- _WHAT TO DO_:
Starting at the line with "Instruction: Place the", return every line through the final one of the data, word for word. Pictures stay out.

- _GIVEN INFORMATION_:
————
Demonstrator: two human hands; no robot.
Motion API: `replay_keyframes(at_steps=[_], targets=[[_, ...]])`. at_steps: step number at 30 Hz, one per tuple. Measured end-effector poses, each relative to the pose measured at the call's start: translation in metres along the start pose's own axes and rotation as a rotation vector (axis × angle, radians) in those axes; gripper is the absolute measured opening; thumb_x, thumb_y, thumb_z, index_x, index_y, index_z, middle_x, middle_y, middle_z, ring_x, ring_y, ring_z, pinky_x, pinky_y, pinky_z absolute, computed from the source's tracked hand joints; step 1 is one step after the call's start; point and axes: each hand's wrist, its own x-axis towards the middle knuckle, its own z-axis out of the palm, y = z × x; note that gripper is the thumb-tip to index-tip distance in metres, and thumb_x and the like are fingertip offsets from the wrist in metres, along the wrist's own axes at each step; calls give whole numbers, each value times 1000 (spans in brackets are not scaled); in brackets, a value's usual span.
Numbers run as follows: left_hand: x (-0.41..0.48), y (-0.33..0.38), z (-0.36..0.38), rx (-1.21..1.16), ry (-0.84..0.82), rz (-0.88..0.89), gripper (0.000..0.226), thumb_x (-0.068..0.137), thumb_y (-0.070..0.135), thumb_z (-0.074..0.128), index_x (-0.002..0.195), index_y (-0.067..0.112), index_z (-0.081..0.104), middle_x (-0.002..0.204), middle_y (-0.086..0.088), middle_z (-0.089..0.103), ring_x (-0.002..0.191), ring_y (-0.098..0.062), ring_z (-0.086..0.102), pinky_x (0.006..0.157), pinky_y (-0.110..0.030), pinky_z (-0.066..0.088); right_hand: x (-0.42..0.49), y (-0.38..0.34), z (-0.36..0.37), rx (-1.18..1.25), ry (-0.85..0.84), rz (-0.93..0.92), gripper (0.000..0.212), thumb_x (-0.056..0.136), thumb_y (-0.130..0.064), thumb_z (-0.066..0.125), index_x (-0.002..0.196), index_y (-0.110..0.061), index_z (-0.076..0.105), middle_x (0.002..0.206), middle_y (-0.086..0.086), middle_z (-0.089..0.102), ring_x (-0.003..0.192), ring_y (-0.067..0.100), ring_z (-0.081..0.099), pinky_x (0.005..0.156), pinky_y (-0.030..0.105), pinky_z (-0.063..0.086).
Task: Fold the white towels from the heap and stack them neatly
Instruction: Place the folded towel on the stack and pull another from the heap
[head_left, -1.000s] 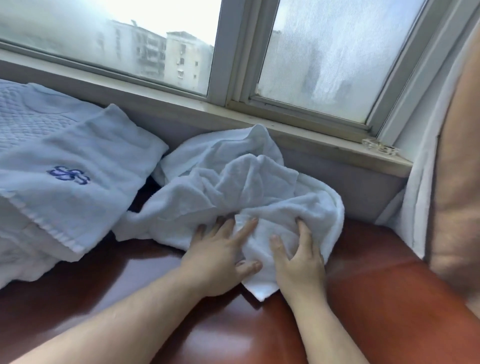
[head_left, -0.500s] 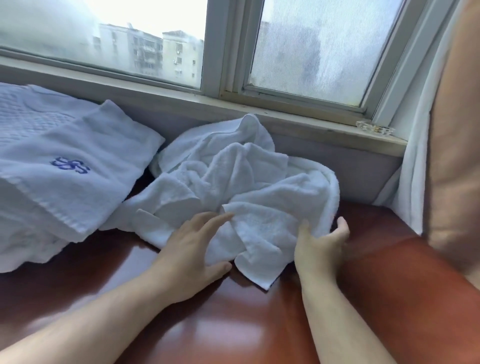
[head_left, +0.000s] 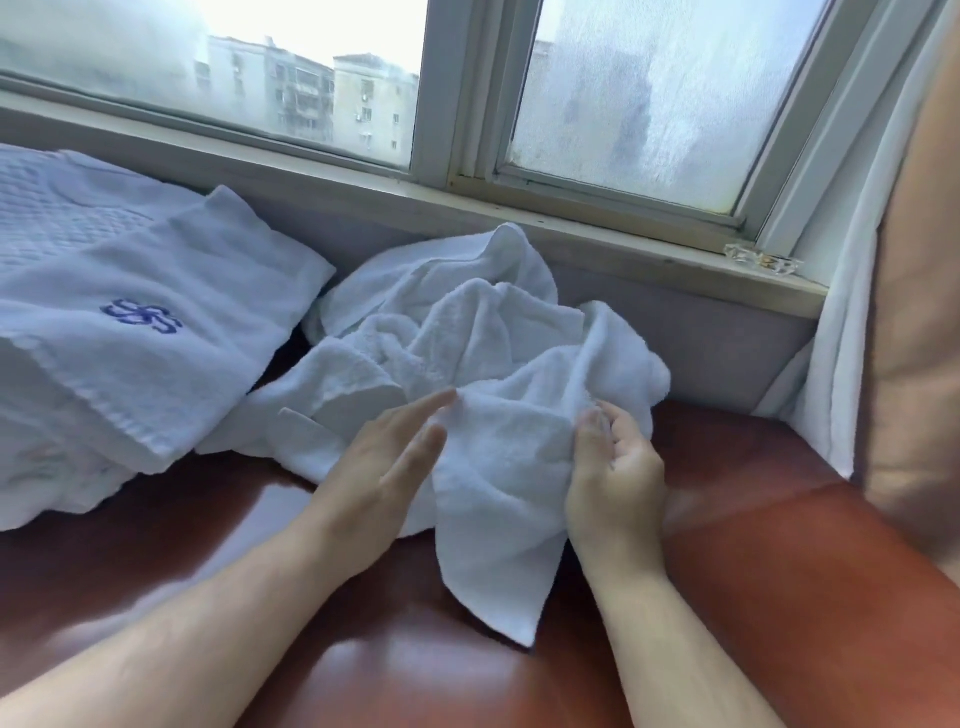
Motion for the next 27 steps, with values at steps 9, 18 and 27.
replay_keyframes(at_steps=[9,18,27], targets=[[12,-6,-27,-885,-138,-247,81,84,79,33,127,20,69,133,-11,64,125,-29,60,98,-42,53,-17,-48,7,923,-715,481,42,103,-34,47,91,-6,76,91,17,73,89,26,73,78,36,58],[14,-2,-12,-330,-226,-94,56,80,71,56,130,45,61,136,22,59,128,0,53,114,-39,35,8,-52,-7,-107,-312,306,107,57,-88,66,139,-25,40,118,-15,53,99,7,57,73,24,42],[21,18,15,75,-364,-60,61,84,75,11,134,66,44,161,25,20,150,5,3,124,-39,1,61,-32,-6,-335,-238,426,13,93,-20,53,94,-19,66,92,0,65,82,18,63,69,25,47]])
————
- _REPLY TO THE TASK_:
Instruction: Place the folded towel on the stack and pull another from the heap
[head_left, -1.000s] 
[head_left, -0.500s] 
[head_left, +0.000s] 
Motion for the next 27 steps, with values at steps 9, 18 and 27.
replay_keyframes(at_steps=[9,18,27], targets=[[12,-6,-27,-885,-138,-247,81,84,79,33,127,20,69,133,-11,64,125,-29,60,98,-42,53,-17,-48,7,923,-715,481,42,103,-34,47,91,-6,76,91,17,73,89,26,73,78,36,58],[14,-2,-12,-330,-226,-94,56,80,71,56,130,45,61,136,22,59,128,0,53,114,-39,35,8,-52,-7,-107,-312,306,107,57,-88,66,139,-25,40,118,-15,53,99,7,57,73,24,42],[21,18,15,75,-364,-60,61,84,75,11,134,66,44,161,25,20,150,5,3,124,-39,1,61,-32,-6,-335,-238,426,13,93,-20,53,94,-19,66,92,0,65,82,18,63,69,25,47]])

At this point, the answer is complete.